東洋経済オンライン / 2024年1月24日 11時20分

舞台袖からパッと出てきて、数分間の漫才をしてみせるお笑い芸人さんを見て、私たちが感じる「話が上手い」にしても、同じこと。その場での喋りも凄いけれども、練り込まれた構成、吟味された内容、自分たちをどう見せるかまで徹底的に分析し、数百回では済まないリハーサルと本番がなせる総合力で、私たちを魅了しているのである。

そろそろ「コミュニケーション能力」の学術定義をいいかげん開示しよう。コミュニケーション能力とは「ある特定の文脈において、メッセージの伝達や解釈、意味の交渉ができる能力」を意味する(4)。

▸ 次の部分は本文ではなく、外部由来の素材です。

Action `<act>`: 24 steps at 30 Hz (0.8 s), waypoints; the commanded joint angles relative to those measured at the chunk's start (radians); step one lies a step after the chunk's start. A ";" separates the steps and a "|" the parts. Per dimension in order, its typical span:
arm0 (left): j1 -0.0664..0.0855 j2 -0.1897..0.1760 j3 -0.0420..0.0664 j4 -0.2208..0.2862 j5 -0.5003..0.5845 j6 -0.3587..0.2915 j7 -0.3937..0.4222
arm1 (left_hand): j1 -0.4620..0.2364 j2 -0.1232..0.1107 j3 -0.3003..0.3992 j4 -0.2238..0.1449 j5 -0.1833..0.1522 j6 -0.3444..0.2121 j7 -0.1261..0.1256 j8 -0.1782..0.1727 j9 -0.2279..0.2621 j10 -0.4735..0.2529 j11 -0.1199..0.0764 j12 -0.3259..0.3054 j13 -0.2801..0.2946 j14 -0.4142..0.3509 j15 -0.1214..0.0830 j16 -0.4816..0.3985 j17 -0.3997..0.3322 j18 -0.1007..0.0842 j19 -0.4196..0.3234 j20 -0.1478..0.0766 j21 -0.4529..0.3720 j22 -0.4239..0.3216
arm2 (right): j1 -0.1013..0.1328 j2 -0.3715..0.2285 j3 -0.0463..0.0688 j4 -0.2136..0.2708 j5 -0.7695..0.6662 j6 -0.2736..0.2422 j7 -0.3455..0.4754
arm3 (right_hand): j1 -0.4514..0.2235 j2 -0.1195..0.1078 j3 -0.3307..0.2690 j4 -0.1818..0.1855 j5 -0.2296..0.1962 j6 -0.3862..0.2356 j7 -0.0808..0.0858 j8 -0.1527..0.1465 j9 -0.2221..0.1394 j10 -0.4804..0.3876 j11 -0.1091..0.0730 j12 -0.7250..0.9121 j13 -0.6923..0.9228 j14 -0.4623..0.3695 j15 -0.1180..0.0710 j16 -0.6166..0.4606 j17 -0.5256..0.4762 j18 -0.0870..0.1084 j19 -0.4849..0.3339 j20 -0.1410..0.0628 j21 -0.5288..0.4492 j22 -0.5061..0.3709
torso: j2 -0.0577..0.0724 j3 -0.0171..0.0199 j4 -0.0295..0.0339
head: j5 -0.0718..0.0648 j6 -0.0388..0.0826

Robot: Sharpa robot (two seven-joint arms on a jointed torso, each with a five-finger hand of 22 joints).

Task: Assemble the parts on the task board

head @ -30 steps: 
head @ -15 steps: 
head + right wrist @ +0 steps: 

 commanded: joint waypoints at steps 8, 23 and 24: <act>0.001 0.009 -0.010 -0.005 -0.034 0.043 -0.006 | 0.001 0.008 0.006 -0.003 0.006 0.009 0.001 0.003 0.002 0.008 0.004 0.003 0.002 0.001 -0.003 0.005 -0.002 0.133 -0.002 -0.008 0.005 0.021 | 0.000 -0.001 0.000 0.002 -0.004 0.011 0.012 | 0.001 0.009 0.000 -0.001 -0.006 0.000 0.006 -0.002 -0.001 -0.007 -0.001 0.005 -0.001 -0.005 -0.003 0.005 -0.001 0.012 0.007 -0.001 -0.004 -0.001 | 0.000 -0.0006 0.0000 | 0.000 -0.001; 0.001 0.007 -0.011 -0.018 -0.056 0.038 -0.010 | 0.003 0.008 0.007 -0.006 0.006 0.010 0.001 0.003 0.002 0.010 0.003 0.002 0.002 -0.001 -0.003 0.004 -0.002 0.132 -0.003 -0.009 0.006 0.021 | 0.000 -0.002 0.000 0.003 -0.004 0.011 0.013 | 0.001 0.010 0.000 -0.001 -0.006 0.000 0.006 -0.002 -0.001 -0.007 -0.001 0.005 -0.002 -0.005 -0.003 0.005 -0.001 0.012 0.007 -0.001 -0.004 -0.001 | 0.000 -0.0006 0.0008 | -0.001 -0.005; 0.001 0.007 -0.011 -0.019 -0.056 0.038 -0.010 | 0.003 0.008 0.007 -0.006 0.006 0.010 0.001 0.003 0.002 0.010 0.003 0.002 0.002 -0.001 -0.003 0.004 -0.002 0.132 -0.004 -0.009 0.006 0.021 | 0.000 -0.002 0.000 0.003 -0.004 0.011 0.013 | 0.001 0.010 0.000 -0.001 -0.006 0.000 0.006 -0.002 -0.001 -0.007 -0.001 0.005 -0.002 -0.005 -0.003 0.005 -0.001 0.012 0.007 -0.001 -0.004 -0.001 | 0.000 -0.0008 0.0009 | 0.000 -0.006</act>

コミュニケーション研究における日本の重鎮・大坊郁夫たちは、このコミュニケーション能力について既存研究の整理・統合を行い、ENDCORE(エンドコア)モデルを提唱している(5)。ENDCOREとはすなわち、Encode:自己を表現する能力、Decode:他者の発言を受け止める能力、Control:自己を統制する能力、Regulate:他者との関係を調整する能力の4要素のこと。「上手な喋り」の背後では、これらの力がフル動員されているのである。

コミュニケーションの力を磨いていくとは、これらの総合的な能力を高めていくことである。表現する力、他者を理解する力。自己を統制する力。そして、上手に関係をつくる力。これらはまさに、ビジネスパーソンとしての基礎力である。コミュニケーションに長じるとは、人間社会でよく生きるための多種多様な能力が総合的に高い状態なのである。

まずは練習すること

現代社会では、残念ながら、「愚直に頑張っていれば、いつかは気づいてくれる」という、薪を背負って勉強する二宮尊徳や、慎ましくも心清らかに暮らすシンデレラのストーリーは通用しなくなっている。情報過多で、アテンションエコノミー(注意を惹けるかどうかが経済的価値をもつこと)である時代、あなたは、ちゃんと他者にアピールができなければ、人生で大きく損をしてしまうことになる。

では、どうやってコミュニケーションの力を磨いていくのか。詳細は次回以降にお伝えしていくとして、皆さんにはまず、「それは単に練習の産物である」ことを強調しておきたい。ボールの投げ方、ピアノの演奏の仕方、水泳のやり方と同じ。相手に伝えることも、身体運動のひとつであり、脳の働きなのであるから、毎日ちょっとずつでも練習すれば、確かに昨日よりも上手くなるのが「伝える」ということなのである。引っ込み思案でも、静かな人でも、吃音症の人でも。先天的な条件の違いはあれども、誰しも、練習すれば確かに自己の中で前進していくのがコミュニケーションである。